Sure, business expenses are tax-deductible. But you have to pay for them up front, and wait a year to deduct. Given how long it can take to market a story or article, you will probably want to economize until the cash flow starts, well, flowing.
So when someone asks what you want for Christmas (or Hanukkah, or your birthday, or Arbor Day), don’t be embarrassed to ask for things that will help you step up your freelancing game.
And if you’re looking for the right gift for a fellow writer? Consider the following categories.
1. Enrichment. Maybe you/they want to take a class on marketing or social media or, yeah, writing.* Some of this stuff is reasonably priced but still might not be in your/their budget right now. However, you might have relatives/friends with higher gift budgets than you do, or who’d be willing to go in with several others to pay for the more expensive programs. Worth a shot – and at least they/you would know the gift will be used.
2. Child care. Whether full-time or side-hustlin’ writers, parents have a hard time finding uninterrupted time to work. Give a certificate good for two or three hours of babysitting, i.e., the kind that gets the kids out of the house entirely. Or offer to stay at the writer’s house for two or three hours and offer up your own as a retreat; that way they don’t even have to buy something to drink, the way they would at a coffeehouse.
And if you’re the one with the child(ren)? Ask friends/relatives if they’d mind giving you a couple of hours of quiet time as a special gift. This is a particularly useful idea for those with super-tight (or nonexistent) gift budgets.
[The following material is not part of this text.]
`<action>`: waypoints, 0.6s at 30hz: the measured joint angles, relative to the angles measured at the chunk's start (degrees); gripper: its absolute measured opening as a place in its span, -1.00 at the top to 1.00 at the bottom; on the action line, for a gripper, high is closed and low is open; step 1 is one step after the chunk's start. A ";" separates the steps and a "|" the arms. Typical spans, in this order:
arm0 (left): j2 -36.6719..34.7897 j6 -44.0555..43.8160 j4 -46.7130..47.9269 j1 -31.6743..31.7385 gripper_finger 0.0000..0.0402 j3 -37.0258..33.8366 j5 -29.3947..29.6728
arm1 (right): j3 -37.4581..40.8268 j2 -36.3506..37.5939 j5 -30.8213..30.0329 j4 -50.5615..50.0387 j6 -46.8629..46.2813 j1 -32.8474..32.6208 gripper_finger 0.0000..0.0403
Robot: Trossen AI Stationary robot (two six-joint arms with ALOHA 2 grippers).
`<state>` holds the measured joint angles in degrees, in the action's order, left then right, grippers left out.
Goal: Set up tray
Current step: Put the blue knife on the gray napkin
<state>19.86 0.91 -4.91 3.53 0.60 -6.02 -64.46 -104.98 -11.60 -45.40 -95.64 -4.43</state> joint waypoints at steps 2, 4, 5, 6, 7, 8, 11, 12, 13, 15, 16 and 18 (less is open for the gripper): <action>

3. Gift cards. Yes, some people think gift cards aren’t good presents. I disagree. How about a card to the big-box office supply store, a warehouse club (if you’re a member) or Amazon? You/they can use the scrip for whatever you need – which may include toiletries and groceries.
Readin’ and writin’
4. A subscription. Suppose you’re a food writer who’d love to get foodie mags but can’t afford many. Or any. Tell the folks who want to buy you something you actually need.
5. Writing books. Some are strictly how-to and others are more subtly inspirational. A few examples: “Bird by Bird: Some Instructions on Writing and Life,” by Anne Lamott; “How I Make Money Blogging,” by Crystal Stemberger (use the discount code thankyou10 to get $10 off); “The Writing Life” by Annie Dillard; “Zen in the Art of Writing: Essays on Creativity,” by Ray Bradbury; and “On Writing Well: The Classic Guide to Writing Nonfiction,” by William Zinsser.
6. Ready reference. Make up a list of the books you’d kill for, whether that’s the AP Style Manual or “Forensics For Dummies” (yep, that’s a real title). Or ask for a bookstore gift card and then load up on texts that will make your manuscripts sing.
7. A book that needs filling. Some people still write in longhand. If you/they do this, give blank books for the holidays: pocket-sized ones for scribbling down ideas or to-do lists, or larger ones so that you/they can sit in coffee shops looking all creative-like.
But don’t buy these
Here’s what not to give a writer:
Coffee mugs with cute sayings on them
T-shirts with cute sayings on them
Plaques with cute sayings on them
Posters with cute sayings on them
Picture frames with cute sayings on them
Throw pillows with cute sayings on them
Shower curtain with cute sayings on it
Welcome mat with cute sayings on it
Sensing a pattern here? Seriously: Nobody needs that stuff. Take the money you’d spend on a tchotchke and purchase something that might actually make a difference in a writer’s life. Who knows: You might even get a character named after you some day.
Readers: What writing-related gifts do you hope to receive some day?